El hombre que fue explorador tiene náuseas y frío, no puede quitar la vista del espectáculo pero tampoco quedarse allí. Es parte de esas vísceras mientras permanezca agazapado junto a una lagartija inmóvil que lo mira por un ojo entre los ojos de telas de araña, pájaros, liebres, serpientes, árboles y sus cortezas centenarias. Retrocede deseando confundirse en la hojarasca, esa que se quiebra y cruje. Y lo delata. Cuando el hacha se detiene en lo alto, el hombre cae desde la visión de las garzas al corazón de la tierra. Todo lo arrastra, todos los elementos le susurran que está perdido. Porque el hacha se gira hacia él y lo adivina en la maleza.

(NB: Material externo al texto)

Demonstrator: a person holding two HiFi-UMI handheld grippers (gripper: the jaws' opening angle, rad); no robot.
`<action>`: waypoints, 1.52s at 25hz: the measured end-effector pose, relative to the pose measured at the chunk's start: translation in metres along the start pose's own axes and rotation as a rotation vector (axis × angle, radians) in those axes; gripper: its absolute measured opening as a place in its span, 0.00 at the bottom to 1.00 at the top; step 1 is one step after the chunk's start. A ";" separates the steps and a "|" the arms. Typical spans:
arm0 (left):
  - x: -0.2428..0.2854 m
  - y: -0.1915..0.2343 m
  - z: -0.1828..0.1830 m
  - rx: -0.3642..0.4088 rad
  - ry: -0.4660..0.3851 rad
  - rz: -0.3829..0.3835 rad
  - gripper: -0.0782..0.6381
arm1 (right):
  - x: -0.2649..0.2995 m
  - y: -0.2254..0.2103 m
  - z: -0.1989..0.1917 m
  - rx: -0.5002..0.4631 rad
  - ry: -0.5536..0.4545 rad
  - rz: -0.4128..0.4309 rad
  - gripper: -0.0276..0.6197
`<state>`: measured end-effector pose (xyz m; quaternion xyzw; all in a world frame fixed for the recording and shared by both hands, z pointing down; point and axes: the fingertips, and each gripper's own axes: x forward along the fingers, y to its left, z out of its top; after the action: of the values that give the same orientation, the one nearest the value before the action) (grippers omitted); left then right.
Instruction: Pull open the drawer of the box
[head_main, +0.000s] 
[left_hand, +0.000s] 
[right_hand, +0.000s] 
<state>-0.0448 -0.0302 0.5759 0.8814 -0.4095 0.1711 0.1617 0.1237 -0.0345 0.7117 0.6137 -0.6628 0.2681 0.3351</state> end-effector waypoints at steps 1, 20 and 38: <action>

Entonces el grito tiene descendencia, que pone en pie y echa a correr en las piernas del hombre que quiso explorar, tensa las pantorrillas de las que levantan vuelo con dificultad mosquitos como pequeñas bolsas de sangre, acelera los latidos del reloj pulsera y pierde entre la hojarasca delatora los prismáticos que devuelven el brillo del sol a las aves de rapiña que vuelan por encima de las garzas.

Hay nuevos gritos que se desbandan y llegan a sacudir las copas de los árboles más altos, donde esperan los buitres como asistentes indiferentes a las puertas de una nueva función. Mientras el sol se filtra por unos prismáticos que pulen sus rayos como un herrero el metal, hasta hacerlos cortantes y encender la hojarasca, que abrirá un grito en la maleza y se tragará el mundo antes de que caiga la noche.